**What you should do**
Identify every line in the records below that contains the word "right", and copy each of those lines.

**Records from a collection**
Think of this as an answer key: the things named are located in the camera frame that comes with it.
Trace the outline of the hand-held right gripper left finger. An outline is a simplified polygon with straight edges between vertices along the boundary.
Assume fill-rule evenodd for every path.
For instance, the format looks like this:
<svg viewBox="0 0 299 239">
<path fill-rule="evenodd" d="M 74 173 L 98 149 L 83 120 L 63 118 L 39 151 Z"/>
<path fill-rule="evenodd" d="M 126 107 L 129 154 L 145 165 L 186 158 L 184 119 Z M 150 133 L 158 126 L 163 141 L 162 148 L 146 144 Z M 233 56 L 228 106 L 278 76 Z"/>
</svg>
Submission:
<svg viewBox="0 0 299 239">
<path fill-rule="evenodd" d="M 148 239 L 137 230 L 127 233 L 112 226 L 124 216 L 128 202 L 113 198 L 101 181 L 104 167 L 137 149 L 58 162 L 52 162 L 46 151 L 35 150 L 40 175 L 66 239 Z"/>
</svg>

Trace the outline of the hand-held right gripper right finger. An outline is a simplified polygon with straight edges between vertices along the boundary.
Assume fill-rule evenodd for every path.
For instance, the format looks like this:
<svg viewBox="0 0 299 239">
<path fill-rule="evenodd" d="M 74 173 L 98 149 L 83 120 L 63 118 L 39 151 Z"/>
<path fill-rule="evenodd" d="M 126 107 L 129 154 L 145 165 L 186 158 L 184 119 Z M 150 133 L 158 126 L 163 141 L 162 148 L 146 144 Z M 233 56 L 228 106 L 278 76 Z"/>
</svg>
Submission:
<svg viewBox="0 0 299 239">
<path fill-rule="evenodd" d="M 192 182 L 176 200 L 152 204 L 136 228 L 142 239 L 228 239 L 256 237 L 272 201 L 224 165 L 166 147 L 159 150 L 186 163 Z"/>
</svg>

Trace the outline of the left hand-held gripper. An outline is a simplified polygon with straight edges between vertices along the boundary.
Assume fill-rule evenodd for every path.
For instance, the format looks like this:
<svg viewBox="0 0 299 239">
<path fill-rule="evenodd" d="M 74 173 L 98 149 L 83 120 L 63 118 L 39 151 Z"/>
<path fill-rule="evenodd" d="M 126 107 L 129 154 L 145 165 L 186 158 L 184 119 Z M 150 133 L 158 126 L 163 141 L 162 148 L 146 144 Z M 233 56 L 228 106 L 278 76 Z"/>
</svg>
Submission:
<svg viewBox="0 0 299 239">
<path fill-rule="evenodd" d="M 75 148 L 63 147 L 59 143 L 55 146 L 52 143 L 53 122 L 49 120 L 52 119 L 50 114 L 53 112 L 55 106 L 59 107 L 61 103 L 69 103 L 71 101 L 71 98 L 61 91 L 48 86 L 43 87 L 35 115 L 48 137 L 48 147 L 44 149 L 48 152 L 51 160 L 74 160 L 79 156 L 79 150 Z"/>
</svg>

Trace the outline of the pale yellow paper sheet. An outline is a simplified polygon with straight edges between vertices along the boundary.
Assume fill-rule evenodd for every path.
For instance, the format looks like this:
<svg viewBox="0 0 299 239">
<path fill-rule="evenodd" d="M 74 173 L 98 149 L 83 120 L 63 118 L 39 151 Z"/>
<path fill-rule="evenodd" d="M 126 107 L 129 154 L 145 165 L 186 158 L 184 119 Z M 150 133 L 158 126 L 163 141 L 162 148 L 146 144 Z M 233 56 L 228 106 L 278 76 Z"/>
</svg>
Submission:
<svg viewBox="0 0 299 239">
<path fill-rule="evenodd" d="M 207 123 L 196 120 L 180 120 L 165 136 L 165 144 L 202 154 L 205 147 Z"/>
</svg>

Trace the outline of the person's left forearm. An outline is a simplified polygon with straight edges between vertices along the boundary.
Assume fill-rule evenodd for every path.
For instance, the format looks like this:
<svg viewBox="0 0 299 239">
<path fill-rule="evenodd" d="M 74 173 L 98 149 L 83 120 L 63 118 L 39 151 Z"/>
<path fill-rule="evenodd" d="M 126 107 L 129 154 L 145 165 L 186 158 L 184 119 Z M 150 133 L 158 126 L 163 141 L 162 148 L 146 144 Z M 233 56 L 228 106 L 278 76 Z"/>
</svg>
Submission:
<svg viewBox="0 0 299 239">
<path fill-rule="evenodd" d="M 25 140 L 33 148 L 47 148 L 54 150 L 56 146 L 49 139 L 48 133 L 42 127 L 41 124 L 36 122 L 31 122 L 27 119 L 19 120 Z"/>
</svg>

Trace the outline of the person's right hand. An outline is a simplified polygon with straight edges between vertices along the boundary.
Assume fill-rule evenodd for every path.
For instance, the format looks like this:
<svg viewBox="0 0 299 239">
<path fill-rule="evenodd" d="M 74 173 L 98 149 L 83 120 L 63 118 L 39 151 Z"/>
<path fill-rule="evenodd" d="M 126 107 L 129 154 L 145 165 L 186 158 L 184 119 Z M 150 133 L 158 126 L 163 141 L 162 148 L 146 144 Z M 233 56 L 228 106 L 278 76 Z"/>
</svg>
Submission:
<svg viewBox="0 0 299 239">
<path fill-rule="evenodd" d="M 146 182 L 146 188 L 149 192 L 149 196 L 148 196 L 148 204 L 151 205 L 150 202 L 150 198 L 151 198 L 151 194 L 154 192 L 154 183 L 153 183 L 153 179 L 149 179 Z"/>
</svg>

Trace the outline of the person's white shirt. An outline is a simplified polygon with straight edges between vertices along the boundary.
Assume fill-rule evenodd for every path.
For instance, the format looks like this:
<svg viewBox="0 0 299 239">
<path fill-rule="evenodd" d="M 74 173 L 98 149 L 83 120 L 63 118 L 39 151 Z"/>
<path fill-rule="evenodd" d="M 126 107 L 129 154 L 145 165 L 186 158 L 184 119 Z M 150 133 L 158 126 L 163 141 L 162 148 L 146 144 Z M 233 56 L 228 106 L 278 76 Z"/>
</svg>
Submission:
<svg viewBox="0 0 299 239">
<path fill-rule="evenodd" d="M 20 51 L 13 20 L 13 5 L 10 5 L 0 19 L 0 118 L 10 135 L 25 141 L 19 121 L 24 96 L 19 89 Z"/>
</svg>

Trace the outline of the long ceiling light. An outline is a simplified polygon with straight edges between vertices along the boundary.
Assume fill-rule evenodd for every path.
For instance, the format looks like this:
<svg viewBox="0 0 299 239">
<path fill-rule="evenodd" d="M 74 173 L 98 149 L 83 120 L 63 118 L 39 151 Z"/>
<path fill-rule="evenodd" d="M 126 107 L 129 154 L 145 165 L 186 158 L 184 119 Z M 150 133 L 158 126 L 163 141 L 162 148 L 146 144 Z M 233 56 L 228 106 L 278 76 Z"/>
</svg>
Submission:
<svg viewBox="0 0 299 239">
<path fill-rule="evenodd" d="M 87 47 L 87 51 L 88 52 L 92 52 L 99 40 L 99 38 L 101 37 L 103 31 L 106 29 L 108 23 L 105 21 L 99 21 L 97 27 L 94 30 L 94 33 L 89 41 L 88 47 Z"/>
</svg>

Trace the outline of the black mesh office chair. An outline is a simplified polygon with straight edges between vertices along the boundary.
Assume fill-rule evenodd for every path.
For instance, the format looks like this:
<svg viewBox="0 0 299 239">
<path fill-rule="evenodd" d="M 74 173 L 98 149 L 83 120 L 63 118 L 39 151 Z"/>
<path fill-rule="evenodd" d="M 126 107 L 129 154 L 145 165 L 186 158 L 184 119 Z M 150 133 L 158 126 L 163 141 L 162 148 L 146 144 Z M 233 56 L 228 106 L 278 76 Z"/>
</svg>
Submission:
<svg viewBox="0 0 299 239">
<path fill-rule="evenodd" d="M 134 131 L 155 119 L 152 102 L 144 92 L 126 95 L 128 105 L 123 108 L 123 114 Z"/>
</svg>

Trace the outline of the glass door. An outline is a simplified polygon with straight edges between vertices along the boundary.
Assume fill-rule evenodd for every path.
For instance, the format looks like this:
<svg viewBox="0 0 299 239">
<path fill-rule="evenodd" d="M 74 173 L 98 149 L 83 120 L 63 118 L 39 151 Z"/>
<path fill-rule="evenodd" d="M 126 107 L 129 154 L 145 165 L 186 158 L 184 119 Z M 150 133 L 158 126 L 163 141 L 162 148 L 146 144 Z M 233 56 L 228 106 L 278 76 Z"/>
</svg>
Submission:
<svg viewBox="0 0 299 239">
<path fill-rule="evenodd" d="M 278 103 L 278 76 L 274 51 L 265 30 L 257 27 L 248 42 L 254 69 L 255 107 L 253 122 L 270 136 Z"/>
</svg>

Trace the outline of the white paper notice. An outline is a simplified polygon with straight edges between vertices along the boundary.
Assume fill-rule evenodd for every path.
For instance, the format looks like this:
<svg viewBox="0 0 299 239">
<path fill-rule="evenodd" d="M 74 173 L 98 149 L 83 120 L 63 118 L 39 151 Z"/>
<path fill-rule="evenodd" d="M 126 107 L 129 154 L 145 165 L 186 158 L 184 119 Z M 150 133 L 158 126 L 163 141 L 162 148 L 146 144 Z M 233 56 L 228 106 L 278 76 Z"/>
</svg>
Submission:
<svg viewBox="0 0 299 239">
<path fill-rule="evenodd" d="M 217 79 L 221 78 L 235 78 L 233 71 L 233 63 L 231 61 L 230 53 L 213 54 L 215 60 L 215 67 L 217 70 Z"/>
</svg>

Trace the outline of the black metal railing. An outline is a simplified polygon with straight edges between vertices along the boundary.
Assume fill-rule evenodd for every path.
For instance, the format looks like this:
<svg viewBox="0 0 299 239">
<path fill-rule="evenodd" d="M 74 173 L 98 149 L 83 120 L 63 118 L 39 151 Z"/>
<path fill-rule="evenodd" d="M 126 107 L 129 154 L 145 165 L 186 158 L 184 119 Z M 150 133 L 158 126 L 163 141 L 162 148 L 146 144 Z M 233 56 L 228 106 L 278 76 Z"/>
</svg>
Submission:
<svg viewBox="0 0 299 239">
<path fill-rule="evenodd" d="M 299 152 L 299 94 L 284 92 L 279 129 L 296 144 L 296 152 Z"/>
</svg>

**Worked solution**
Trace the outline of the hand-held right gripper left finger. An outline is a simplified polygon with straight edges between vertices along the boundary.
Trace the outline of the hand-held right gripper right finger. An outline is a simplified polygon with straight edges between vertices along the boundary.
Trace the outline of the person's right hand. An outline is a simplified polygon with straight edges between vertices along the boundary.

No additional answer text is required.